● Your objective
Lines holding the string "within" in the listing below are to be copied.

● Data for review
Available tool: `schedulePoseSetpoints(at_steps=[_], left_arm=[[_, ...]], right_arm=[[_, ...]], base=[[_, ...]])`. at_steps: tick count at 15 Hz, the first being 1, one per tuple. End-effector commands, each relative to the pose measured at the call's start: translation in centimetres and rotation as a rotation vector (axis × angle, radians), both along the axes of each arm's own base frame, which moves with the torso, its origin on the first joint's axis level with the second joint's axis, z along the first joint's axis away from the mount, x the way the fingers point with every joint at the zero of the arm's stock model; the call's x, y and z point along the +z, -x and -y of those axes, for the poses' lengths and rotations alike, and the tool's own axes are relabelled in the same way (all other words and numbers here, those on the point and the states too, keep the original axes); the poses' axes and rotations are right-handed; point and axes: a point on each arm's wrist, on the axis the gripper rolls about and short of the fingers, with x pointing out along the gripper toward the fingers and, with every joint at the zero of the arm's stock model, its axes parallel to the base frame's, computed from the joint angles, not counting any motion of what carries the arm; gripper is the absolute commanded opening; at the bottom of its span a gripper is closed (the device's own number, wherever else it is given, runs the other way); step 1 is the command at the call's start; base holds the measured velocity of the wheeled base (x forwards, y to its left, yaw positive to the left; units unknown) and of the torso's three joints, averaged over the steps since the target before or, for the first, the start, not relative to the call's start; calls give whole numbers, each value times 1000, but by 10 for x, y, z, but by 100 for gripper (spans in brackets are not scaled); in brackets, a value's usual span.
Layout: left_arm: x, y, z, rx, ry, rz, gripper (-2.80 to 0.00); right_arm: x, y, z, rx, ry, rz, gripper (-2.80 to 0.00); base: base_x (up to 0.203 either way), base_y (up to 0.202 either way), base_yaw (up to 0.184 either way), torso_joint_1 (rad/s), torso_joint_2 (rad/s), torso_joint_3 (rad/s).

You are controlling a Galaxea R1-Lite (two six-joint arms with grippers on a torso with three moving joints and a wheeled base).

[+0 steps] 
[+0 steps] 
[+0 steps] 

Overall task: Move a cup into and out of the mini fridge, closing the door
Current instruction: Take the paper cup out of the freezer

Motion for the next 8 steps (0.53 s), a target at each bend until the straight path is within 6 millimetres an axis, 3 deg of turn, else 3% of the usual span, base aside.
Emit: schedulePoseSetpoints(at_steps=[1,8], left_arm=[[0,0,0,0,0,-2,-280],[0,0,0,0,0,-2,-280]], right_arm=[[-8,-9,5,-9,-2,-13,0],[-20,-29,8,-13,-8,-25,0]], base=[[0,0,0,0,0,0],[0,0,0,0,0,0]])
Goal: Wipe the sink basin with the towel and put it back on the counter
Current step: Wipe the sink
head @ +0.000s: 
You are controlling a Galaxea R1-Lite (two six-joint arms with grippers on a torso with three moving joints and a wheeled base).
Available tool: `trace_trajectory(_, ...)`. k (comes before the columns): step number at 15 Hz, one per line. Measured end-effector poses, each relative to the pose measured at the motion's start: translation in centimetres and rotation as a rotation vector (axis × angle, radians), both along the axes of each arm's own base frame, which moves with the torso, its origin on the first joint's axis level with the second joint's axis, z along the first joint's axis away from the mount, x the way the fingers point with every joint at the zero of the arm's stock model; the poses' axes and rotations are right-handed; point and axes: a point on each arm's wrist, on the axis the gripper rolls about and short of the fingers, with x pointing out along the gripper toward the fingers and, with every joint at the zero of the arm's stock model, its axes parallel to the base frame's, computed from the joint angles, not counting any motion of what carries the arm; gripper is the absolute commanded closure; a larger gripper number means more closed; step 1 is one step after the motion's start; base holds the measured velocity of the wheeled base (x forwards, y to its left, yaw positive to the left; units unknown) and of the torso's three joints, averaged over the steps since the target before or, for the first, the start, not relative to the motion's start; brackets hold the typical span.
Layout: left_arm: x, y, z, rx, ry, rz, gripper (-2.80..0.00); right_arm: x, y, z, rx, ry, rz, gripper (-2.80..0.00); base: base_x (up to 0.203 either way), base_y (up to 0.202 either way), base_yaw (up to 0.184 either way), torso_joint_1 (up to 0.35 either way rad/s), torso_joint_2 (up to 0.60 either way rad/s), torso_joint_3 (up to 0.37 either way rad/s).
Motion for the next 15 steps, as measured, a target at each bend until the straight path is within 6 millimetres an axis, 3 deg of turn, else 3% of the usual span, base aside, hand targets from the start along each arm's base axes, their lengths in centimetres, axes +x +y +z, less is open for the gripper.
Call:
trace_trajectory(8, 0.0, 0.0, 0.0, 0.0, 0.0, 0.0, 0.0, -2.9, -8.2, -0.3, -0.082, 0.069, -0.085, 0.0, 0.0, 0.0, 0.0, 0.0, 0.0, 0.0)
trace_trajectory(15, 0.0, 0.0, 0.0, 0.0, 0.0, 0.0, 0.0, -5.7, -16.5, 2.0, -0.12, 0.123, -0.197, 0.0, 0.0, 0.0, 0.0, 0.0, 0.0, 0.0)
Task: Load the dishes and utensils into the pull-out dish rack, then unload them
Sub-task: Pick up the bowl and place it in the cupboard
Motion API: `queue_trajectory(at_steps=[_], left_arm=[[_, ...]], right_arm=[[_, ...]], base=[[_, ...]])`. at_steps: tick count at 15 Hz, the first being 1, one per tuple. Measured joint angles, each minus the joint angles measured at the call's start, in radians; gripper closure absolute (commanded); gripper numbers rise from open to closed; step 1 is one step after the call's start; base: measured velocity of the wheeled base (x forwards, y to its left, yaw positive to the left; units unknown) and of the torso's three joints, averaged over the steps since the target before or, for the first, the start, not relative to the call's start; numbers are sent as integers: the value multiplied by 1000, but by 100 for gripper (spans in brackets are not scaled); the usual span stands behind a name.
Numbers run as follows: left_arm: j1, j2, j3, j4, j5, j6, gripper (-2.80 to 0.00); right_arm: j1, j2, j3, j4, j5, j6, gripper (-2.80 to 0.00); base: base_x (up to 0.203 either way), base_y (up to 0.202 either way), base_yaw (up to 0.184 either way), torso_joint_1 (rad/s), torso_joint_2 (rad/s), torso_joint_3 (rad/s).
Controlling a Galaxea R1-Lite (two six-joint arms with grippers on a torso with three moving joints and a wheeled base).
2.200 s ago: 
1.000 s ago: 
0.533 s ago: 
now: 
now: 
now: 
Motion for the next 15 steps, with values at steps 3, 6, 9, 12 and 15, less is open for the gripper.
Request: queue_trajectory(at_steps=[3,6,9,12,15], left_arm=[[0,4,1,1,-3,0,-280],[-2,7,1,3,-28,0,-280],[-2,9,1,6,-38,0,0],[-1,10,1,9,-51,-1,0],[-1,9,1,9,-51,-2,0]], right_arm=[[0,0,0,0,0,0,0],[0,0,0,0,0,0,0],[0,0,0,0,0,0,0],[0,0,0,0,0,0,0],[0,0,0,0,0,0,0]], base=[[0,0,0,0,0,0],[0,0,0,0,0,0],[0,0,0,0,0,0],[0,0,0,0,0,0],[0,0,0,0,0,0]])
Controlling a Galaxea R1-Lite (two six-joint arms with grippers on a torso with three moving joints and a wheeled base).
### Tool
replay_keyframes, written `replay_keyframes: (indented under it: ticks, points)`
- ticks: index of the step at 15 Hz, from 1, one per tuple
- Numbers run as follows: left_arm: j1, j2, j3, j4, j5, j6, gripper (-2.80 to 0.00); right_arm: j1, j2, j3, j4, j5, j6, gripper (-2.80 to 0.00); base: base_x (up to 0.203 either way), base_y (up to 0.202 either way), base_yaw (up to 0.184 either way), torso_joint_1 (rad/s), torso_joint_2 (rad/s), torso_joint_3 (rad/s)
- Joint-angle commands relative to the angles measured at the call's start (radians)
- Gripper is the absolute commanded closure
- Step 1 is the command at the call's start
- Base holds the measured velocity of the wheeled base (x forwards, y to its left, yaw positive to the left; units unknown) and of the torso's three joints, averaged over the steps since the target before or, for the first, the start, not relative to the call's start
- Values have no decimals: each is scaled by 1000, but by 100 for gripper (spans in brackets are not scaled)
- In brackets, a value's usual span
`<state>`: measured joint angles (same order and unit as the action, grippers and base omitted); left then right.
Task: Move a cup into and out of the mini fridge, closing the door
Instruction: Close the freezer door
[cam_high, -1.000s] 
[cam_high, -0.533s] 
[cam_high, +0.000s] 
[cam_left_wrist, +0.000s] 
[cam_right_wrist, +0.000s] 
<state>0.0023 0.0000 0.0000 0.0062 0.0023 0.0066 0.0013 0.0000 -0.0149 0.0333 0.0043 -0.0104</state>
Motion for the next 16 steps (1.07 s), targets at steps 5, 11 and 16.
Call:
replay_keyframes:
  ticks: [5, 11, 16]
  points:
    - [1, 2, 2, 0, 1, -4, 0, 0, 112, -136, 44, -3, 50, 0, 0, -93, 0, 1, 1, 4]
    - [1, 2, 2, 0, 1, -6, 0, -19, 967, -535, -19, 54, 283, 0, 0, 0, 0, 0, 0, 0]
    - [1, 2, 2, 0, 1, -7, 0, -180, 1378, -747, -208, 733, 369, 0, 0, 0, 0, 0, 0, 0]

● Written answer
Motion for the next 8 steps (0.53 s), a target at each bend until the straight path is within 6 millimetres an axis, 3 deg of turn, else 3% of the usual span, base aside.
Motion for the next 15 steps, as measured, a target at each bend until the straight path is within 6 millimetres an axis, 3 deg of turn, else 3% of the usual span, base aside, hand targets from the start along each arm's base axes, their lengths in centimetres, axes +x +y +z, less is open for the gripper.

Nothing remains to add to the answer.